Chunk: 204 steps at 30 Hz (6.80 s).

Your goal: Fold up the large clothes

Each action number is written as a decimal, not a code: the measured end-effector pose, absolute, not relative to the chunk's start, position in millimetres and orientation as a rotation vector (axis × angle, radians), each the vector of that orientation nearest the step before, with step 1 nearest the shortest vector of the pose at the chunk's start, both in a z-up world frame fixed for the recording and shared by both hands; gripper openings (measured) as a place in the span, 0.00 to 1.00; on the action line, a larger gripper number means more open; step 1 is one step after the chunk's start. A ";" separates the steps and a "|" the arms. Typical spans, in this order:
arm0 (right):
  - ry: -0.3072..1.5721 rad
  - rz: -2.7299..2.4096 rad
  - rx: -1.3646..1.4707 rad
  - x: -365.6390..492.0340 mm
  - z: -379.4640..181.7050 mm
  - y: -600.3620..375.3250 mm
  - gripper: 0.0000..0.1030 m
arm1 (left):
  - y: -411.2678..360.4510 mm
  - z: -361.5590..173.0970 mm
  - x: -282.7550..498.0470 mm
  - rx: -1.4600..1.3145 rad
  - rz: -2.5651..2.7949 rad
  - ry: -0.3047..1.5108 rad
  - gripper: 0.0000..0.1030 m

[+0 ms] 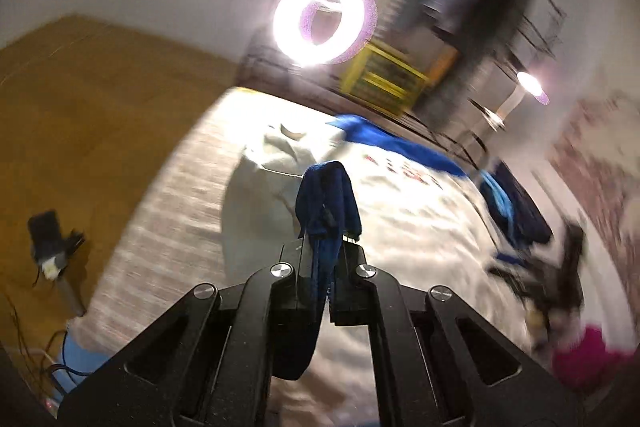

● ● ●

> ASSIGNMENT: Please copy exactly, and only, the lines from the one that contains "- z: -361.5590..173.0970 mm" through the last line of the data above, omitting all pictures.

> WRITTEN SOLUTION:
  - z: -361.5590..173.0970 mm
  - x: -282.7550..498.0470 mm
  - rx: -1.4600..1.3145 rad
  - rz: -2.5651..2.7949 rad
  - ry: -0.3047..1.5108 rad
  - gripper: 0.0000..0.1030 m

[+0 ms] 

The answer has been given, and the exercise is done.